[Collection entries]
***

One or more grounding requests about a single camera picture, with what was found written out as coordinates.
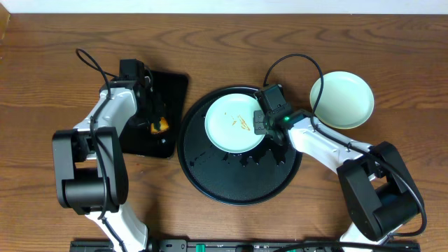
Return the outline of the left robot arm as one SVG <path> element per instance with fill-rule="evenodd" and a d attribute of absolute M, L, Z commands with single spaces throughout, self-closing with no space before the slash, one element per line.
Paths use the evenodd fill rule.
<path fill-rule="evenodd" d="M 114 251 L 150 251 L 148 227 L 127 203 L 129 180 L 119 137 L 153 93 L 149 76 L 112 80 L 73 129 L 52 137 L 57 200 L 94 221 Z"/>

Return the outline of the green and yellow sponge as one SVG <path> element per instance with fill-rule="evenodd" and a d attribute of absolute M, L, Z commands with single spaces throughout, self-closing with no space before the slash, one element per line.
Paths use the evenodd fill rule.
<path fill-rule="evenodd" d="M 165 117 L 161 117 L 158 122 L 150 124 L 150 133 L 151 134 L 161 134 L 169 130 L 169 123 L 165 119 Z"/>

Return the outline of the light blue plate front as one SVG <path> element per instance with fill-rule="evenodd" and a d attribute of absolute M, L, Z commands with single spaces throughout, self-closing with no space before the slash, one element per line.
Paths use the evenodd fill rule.
<path fill-rule="evenodd" d="M 264 139 L 255 134 L 254 112 L 261 109 L 248 94 L 227 94 L 214 101 L 206 112 L 204 128 L 211 143 L 228 153 L 244 153 Z"/>

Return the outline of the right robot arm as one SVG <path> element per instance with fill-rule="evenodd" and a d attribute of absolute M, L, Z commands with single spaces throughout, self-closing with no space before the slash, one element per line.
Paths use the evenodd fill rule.
<path fill-rule="evenodd" d="M 340 242 L 372 249 L 392 237 L 415 237 L 428 224 L 424 200 L 398 149 L 350 139 L 289 104 L 258 108 L 255 133 L 289 144 L 334 171 L 352 220 Z"/>

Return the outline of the light blue plate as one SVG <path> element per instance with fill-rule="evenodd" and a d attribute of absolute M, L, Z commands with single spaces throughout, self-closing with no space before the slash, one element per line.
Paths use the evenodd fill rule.
<path fill-rule="evenodd" d="M 248 94 L 227 94 L 214 101 L 206 112 L 204 128 L 211 143 L 228 153 L 244 153 L 264 139 L 255 134 L 254 112 L 261 109 Z"/>
<path fill-rule="evenodd" d="M 328 126 L 352 129 L 362 125 L 375 107 L 373 92 L 366 81 L 354 73 L 334 71 L 318 79 L 309 95 L 317 104 L 316 116 Z"/>

***

- _WHAT TO DO_
Word for word, reproduce all the data, but not the pictures.

- _SOLUTION BELOW_
One or more grounding requests about a single camera picture, with what was found written out as coordinates.
Return the outline of the left robot arm as one SVG <path> element per instance with fill-rule="evenodd" and a d attribute of absolute M, L, Z commands with single spaces throughout, self-closing with no space before the slash, one element per line.
Paths use the evenodd fill rule.
<path fill-rule="evenodd" d="M 114 251 L 150 251 L 148 227 L 127 203 L 129 180 L 119 137 L 153 93 L 149 76 L 112 80 L 73 129 L 52 137 L 57 200 L 94 221 Z"/>

Return the outline of the green and yellow sponge as one SVG <path> element per instance with fill-rule="evenodd" and a d attribute of absolute M, L, Z commands with single spaces throughout, self-closing with no space before the slash, one element per line.
Paths use the evenodd fill rule.
<path fill-rule="evenodd" d="M 165 117 L 161 117 L 158 122 L 150 124 L 150 133 L 151 134 L 161 134 L 169 130 L 169 123 L 165 119 Z"/>

Return the outline of the light blue plate front as one SVG <path> element per instance with fill-rule="evenodd" and a d attribute of absolute M, L, Z commands with single spaces throughout, self-closing with no space before the slash, one element per line.
Paths use the evenodd fill rule.
<path fill-rule="evenodd" d="M 264 139 L 255 134 L 254 112 L 261 109 L 248 94 L 227 94 L 214 101 L 206 112 L 204 128 L 211 143 L 228 153 L 244 153 Z"/>

Return the outline of the right robot arm as one SVG <path> element per instance with fill-rule="evenodd" and a d attribute of absolute M, L, Z commands with single spaces throughout, self-closing with no space before the slash, one element per line.
Paths use the evenodd fill rule.
<path fill-rule="evenodd" d="M 340 242 L 372 249 L 392 237 L 415 237 L 428 224 L 424 200 L 398 149 L 350 139 L 289 104 L 258 108 L 255 133 L 289 144 L 334 171 L 352 220 Z"/>

Return the outline of the light blue plate as one SVG <path> element per instance with fill-rule="evenodd" and a d attribute of absolute M, L, Z commands with single spaces throughout, self-closing with no space before the slash, one element per line.
Paths use the evenodd fill rule.
<path fill-rule="evenodd" d="M 248 94 L 227 94 L 214 101 L 206 112 L 204 128 L 211 143 L 228 153 L 244 153 L 264 139 L 255 134 L 254 112 L 261 109 Z"/>
<path fill-rule="evenodd" d="M 328 126 L 352 129 L 362 125 L 375 107 L 373 92 L 366 81 L 354 73 L 334 71 L 318 79 L 309 95 L 317 104 L 316 116 Z"/>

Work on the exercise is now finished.